DIRECTIONS: Copy out the lines of the records below, and only those lines, from the one with "I need to verify whether any black computer" through the one with "I need to verify whether any wooden", exactly as they appear.
▬▬▬▬▬▬▬▬▬▬
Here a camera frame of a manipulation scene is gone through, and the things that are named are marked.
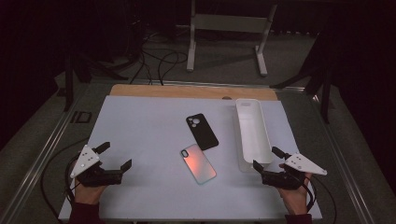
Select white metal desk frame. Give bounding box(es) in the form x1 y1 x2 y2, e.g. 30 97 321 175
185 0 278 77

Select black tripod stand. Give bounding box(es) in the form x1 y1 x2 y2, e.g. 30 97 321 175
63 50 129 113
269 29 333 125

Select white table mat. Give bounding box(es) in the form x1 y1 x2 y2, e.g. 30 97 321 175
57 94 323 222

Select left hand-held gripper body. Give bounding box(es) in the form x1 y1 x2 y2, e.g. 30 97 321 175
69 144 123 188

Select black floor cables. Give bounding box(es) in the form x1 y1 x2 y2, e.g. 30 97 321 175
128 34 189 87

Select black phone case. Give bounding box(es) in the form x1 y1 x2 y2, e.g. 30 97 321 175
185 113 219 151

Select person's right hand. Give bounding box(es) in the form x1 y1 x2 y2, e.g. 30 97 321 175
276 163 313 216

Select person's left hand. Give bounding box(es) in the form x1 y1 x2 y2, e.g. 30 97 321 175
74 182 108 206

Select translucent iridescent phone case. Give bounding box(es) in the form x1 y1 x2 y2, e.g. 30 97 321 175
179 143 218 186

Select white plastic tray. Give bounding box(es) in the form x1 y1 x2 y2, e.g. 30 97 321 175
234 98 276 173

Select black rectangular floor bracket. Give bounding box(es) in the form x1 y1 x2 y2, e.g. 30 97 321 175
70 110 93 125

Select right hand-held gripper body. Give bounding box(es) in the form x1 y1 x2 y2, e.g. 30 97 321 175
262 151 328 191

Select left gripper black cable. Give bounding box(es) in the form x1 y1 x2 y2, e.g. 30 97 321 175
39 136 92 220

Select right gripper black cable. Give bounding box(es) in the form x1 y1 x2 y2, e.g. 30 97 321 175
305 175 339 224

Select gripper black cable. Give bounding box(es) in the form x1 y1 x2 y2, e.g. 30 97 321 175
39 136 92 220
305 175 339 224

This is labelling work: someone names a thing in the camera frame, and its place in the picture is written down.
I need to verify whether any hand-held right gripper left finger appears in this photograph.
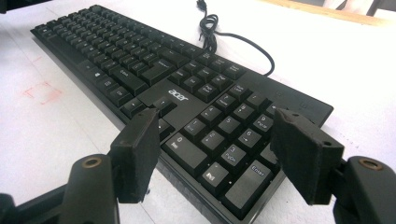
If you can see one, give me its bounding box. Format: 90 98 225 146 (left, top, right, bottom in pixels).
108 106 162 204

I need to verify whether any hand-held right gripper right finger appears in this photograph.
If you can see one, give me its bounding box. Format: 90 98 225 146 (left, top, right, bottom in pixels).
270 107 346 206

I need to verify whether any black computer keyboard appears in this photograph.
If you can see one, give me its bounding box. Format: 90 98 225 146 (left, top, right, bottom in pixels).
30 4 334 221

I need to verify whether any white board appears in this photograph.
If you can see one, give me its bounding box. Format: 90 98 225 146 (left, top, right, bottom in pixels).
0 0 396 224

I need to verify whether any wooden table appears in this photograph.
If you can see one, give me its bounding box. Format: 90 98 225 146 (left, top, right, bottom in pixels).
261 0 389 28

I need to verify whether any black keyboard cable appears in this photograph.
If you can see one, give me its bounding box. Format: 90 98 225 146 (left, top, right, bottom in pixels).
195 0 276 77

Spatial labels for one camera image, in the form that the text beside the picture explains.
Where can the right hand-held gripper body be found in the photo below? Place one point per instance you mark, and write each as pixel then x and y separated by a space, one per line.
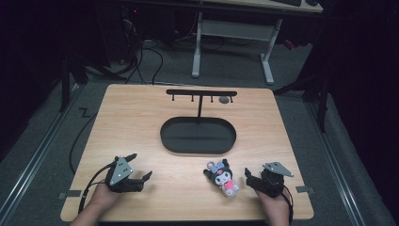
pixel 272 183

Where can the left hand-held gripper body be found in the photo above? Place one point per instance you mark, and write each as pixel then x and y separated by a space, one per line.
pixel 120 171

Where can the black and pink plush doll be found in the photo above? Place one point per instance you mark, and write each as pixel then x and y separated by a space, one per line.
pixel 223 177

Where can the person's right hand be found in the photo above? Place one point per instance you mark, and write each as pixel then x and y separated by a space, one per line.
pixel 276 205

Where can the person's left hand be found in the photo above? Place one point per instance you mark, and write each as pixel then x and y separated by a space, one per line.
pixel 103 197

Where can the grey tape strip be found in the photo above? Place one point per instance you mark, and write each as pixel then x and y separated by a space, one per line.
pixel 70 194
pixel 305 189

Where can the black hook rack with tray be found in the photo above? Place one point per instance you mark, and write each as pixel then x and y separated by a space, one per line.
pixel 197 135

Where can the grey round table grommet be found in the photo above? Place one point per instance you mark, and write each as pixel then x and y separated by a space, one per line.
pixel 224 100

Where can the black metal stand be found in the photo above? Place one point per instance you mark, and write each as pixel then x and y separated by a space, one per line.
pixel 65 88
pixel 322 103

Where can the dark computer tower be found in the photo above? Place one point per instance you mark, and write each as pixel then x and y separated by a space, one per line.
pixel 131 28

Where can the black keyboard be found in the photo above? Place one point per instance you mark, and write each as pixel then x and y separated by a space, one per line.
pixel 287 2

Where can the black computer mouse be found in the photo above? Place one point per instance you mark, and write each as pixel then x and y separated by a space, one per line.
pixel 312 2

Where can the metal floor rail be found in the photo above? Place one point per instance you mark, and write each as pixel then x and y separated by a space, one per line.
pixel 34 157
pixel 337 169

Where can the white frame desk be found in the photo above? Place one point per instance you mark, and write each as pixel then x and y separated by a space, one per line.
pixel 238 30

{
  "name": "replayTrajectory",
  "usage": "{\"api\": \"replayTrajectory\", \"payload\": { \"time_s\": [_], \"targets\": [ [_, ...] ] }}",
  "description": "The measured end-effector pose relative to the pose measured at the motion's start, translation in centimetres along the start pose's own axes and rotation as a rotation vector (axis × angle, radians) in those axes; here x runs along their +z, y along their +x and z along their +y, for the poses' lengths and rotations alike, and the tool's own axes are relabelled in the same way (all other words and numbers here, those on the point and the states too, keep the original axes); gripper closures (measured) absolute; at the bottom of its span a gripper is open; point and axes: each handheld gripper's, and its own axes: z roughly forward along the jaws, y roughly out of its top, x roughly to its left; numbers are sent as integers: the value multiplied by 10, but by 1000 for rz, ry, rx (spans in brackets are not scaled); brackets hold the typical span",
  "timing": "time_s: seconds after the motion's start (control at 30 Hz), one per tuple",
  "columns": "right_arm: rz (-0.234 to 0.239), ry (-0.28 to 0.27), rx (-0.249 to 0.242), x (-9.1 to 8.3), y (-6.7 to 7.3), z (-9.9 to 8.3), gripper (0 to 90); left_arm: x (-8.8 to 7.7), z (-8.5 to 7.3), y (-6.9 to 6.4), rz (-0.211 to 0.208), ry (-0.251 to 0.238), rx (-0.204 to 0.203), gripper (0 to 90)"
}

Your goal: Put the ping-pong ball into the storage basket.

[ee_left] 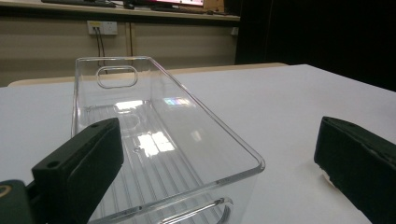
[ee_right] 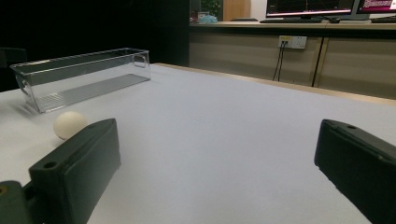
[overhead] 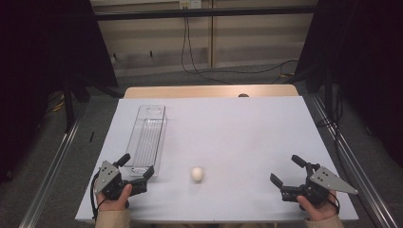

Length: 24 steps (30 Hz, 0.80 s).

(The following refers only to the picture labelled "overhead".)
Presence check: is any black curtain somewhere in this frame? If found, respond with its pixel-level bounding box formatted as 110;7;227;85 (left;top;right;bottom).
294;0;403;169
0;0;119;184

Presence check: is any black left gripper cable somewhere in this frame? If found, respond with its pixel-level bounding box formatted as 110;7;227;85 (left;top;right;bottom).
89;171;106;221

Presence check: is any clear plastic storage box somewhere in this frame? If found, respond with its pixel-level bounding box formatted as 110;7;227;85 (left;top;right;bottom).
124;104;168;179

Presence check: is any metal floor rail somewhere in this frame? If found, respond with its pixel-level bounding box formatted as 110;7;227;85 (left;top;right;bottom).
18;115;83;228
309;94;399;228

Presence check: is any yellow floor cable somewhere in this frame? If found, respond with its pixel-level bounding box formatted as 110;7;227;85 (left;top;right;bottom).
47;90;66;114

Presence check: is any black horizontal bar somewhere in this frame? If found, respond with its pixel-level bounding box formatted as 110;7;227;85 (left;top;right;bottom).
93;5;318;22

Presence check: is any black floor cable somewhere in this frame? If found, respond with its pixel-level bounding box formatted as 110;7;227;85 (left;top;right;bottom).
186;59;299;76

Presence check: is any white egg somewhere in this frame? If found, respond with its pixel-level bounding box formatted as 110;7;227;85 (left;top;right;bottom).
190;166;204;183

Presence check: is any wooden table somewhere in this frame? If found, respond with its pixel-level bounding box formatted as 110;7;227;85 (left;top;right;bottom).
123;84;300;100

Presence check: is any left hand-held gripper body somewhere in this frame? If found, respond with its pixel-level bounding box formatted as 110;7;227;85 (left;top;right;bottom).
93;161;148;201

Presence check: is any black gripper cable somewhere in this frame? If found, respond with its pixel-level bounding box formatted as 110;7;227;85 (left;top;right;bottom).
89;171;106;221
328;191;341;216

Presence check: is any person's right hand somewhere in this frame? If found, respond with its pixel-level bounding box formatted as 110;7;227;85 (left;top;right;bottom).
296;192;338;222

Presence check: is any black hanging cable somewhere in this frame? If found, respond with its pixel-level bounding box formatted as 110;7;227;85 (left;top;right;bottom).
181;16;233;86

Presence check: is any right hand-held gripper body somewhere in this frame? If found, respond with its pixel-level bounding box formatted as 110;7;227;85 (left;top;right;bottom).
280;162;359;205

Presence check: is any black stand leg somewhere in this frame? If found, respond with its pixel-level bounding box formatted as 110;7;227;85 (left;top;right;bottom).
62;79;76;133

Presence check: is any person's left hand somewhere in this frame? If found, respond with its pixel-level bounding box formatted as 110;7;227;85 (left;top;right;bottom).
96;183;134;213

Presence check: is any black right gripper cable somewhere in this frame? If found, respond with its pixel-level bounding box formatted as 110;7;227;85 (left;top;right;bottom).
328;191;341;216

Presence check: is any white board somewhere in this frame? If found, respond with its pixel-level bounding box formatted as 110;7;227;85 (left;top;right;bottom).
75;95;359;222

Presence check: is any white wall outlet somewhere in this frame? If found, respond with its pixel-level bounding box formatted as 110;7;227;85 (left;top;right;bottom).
▬▬▬▬▬▬▬▬▬▬
OUTPUT OF THE EXERCISE:
I need to verify whether any black computer keyboard appears in this photograph.
If you can see one, give me its bounding box. Format: 90 98 225 146 (left, top, right, bottom in pixels).
30 4 334 221

I need to verify whether any white board appears in this photograph.
If you can see one, give me its bounding box. Format: 90 98 225 146 (left, top, right, bottom in pixels).
0 0 396 224

I need to verify whether any wooden table appears in this photograph.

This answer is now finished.